A U.S. Senate Finance Committee health plan would cost $829 billion and cut the budget deficit by $81 billion over 10 years, nonpartisan budget analysts said on Wednesday in a report that could bolster President Barack Obama's healthcare reform drive.

The preliminary estimate from the Congressional Budget Office also said the bill would reduce the number of uninsured people in the United States by about 29 million by 2019.

The bill would meet Obama's push for a healthcare plan that does not increase the budget deficit, according to the CBO. The estimate could ease the way for committee approval of the measure in the next week.

This is another important step forward for health reform, White House spokesman Reid Cherlin said.

Republicans, saying they were concerned about the bill's costs and potential impact on the budget deficit, had demanded the estimate before they cast a vote on the proposal to transform the $2.5 trillion healthcare system.

The bill, one of five pending in Congress on Obama's top domestic priority, would require individuals to have health insurance and would offer subsidies to some people to help pay for it.

Insurers would face stiff new regulations -- including a prohibition on rejecting coverage for people due to pre-existing medical conditions -- and the bill would impose a tax on higher-cost insurance plans.

PUBLIC OPTION

The Finance Committee bill does not include a new government-run insurance program -- often called the public option -- backed by Obama and liberals as a way to inject competition in the insurance market.

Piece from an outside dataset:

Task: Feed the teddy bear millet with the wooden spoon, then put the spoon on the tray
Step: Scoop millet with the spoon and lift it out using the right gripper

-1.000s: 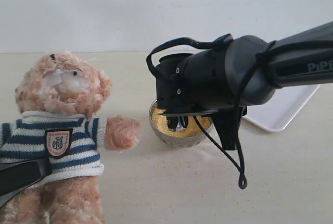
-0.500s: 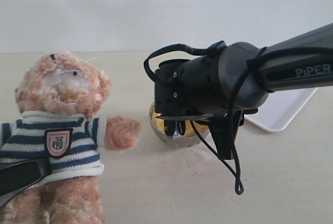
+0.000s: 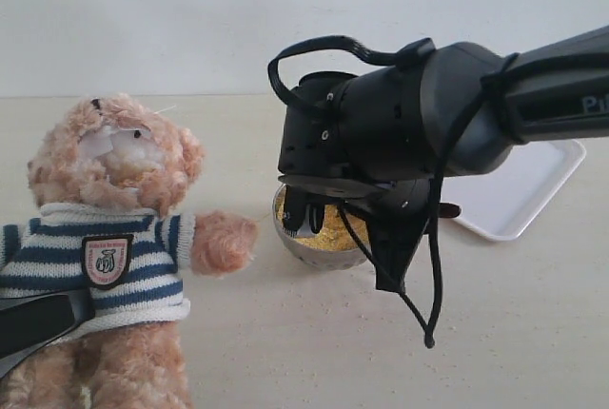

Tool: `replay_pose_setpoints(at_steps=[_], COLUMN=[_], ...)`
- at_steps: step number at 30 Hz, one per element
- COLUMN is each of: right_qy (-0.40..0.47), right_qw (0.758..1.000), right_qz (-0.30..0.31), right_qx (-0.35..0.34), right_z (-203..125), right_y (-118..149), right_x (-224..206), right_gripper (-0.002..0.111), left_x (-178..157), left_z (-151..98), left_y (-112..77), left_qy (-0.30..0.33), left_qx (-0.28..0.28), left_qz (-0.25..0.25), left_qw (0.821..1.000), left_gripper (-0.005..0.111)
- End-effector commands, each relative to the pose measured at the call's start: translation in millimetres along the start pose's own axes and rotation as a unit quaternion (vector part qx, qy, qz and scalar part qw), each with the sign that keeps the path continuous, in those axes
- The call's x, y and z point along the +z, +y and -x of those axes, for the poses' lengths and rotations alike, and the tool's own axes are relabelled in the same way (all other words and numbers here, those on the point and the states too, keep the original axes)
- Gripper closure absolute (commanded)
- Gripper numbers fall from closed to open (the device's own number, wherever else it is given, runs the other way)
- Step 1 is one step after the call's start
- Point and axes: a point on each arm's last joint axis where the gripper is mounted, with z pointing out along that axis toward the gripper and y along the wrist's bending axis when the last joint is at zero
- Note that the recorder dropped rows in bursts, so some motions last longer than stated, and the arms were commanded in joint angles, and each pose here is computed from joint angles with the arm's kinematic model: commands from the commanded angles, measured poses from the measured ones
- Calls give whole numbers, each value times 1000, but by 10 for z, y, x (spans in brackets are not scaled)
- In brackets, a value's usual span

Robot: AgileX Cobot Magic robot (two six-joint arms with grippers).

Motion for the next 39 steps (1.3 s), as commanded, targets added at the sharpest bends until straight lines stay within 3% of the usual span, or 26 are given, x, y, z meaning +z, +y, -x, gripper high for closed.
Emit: replay_pose_setpoints(at_steps=[1, 8, 26, 33, 38, 39], right_qy=[-5, -31, -73, -118, -135, -141], right_qw=[999, 993, 967, 944, 919, 906], right_qz=[32, 85, 146, 172, 215, 231], right_qx=[22, 72, 195, 256, 301, 327], right_z=[-14, -44, -239, -410, -614, -651], right_y=[27, 10, -224, -251, -126, -114], right_x=[-41, -56, -130, -322, -363, -403], right_gripper=[108, 108, 108, 108, 108, 108], left_x=[-3, -3, -3, -3, -3, -3], left_z=[4, 4, 4, 4, 4, 4], left_y=[-18, -18, -16, -17, -17, -17], left_qy=[-10, -10, -9, -9, -9, -9], left_qx=[-2, -2, -2, -2, -2, -2], left_qz=[-10, -10, -9, -10, -10, -10], left_qw=[1000, 1000, 1000, 1000, 1000, 1000], left_gripper=[102, 102, 102, 102, 102, 102])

It substitutes a nonprofit cooperative as an alternative, but the CBO report was dubious about its merits. The CBO said cooperatives were unlikely to attract much enrollment or spend all the subsidies allocated to it.

They seem unlikely to establish a significant market presence in many areas of the country or to noticeably affect federal subsidy payments, the report said.

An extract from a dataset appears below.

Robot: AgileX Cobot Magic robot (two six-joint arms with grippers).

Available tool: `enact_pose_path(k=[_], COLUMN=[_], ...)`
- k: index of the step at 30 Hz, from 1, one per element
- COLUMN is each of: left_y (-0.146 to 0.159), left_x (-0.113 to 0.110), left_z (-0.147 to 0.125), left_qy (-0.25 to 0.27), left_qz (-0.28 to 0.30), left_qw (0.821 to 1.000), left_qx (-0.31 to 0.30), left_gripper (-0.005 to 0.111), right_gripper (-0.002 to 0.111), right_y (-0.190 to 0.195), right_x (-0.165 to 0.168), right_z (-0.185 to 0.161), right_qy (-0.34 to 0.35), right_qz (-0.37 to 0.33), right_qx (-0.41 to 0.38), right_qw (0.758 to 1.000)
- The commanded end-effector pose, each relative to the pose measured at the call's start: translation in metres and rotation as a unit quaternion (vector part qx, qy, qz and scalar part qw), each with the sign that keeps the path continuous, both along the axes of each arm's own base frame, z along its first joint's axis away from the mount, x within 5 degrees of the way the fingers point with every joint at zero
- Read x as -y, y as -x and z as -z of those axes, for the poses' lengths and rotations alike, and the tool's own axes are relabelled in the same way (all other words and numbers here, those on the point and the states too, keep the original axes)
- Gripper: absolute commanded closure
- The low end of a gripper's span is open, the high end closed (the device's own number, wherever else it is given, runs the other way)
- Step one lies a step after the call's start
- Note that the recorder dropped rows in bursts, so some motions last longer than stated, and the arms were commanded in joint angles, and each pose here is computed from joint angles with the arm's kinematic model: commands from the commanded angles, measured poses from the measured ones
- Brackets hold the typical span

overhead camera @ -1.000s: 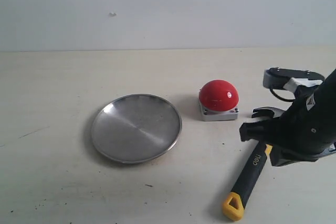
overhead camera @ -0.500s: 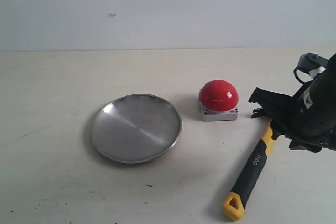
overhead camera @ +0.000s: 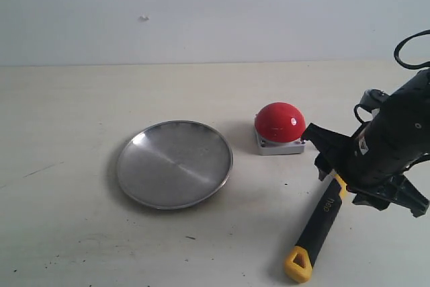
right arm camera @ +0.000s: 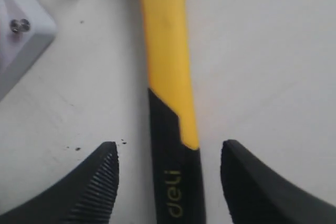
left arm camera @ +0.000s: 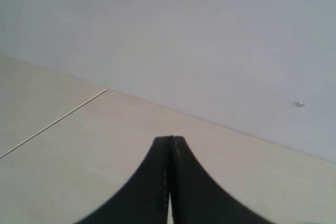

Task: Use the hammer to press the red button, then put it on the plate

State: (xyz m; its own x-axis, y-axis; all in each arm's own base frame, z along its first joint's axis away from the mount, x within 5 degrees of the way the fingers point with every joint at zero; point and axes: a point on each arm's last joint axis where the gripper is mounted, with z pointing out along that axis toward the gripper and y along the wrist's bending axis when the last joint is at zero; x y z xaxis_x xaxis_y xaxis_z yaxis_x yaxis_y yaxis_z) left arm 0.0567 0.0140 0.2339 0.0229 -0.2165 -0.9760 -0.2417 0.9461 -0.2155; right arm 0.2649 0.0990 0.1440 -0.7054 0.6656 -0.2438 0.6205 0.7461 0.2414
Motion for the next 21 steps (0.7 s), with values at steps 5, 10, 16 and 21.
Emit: enact_pose_path(k=[5,10,16,21], left_y=[0.000,0.000,0.000,0.000], left_x=[0.000,0.000,0.000,0.000], left_z=[0.000,0.000,0.000,0.000], left_qy=[0.001,0.001,0.001,0.001], left_qz=[-0.002,-0.002,-0.002,-0.002], left_qw=[1.000,1.000,1.000,1.000], left_qx=[0.004,0.004,0.004,0.004], left_gripper=[0.107,0.107,0.107,0.107], right_gripper=[0.045,0.043,0.044,0.049], right_y=[-0.008,-0.010,-0.011,-0.010], right_x=[-0.001,-0.001,-0.002,-0.001], right_z=[0.008,0.018,0.027,0.032], right_qy=[0.003,0.012,0.007,0.017], right_qz=[0.016,0.015,0.017,0.019], right_qx=[0.017,0.006,0.002,-0.013], right_qw=[1.000,1.000,1.000,1.000])
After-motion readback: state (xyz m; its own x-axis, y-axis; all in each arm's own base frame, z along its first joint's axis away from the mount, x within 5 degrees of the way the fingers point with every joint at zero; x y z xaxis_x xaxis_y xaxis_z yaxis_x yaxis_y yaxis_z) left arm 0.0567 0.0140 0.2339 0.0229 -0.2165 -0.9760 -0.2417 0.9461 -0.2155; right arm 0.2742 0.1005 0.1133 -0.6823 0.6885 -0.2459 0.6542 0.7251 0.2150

All three healthcare bills passed by House of Representatives committees include a public option, as does the Senate health committee plan approved earlier this year.

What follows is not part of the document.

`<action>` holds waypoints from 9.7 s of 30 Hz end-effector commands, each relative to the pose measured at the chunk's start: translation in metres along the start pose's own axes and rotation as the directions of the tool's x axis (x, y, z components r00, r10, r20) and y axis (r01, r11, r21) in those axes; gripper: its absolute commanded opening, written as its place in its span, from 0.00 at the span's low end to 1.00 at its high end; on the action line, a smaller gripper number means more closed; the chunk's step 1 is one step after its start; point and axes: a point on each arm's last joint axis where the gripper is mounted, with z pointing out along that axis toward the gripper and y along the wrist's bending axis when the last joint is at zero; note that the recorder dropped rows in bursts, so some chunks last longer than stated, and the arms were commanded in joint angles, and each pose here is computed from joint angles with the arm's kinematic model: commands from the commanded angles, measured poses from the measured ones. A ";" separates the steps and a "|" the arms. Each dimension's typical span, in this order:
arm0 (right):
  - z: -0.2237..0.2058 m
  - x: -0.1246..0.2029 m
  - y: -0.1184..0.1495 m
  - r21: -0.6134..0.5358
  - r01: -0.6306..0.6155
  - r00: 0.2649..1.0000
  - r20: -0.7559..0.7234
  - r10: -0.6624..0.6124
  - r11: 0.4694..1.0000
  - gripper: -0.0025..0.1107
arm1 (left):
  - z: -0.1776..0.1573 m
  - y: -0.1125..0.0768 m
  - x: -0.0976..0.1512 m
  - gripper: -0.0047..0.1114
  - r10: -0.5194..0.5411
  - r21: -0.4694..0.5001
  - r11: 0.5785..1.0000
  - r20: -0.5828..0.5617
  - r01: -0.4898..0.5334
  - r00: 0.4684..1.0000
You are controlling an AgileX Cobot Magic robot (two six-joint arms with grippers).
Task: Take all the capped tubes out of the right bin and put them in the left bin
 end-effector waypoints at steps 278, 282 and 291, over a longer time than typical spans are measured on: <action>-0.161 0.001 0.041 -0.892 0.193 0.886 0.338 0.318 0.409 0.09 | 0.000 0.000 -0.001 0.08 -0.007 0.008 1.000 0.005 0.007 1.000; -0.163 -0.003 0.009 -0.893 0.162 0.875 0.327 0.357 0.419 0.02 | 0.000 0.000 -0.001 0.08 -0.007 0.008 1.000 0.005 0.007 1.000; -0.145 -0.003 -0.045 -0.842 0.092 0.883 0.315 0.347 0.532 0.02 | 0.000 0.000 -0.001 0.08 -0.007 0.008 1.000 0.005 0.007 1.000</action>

The CBO said the bill probably would result in continued reductions in federal budget deficits in the years after 2019.

When it was originally unveiled on September 16, the CBO estimated the plan would cost $774 billion, shave $49 billion from the deficit over 10 years and add about 29 million people to the insurance rolls.

Dozens of amendments were added to the measure during seven days of committee debate, but the number of people who would be insured under the bill did not change and the reduction in the budget deficit actually increased.

Committee Chairman Max Baucus said the forecast showed the bill was a smart investment that would expand coverage and improve healthcare for millions of American families.

Our balanced approach to health reform has paid off yet again, he said on the Senate floor.

If the Democratic-controlled Finance Committee approves the measure as expected, it would be merged with a Senate health committee version and sent to the full Senate for debate in the next few weeks.

Republicans said the merged bill would be dramatically different than the Senate Finance Committee proposal.

The real bill will be written by Democrat leaders in a closed-to-the-public conference room somewhere in the Capitol. The real bill will be another 1,000-page, trillion-dollar experiment, Senate Republican leader Mitch McConnell said.

The healthcare revamp has been bogged down in Congress amid a raging debate over its size, cost and scope.

Democrats in the House met on Wednesday to consider the outlines of a healthcare bill in that chamber, where party leaders have been working to meld three House bills into one that could garner the 218 votes needed for passage.

Nobody has 218 votes right now, Democrat Anthony Weiner said of the healthcare talks, which focused on Wednesday on the government-run insurance program.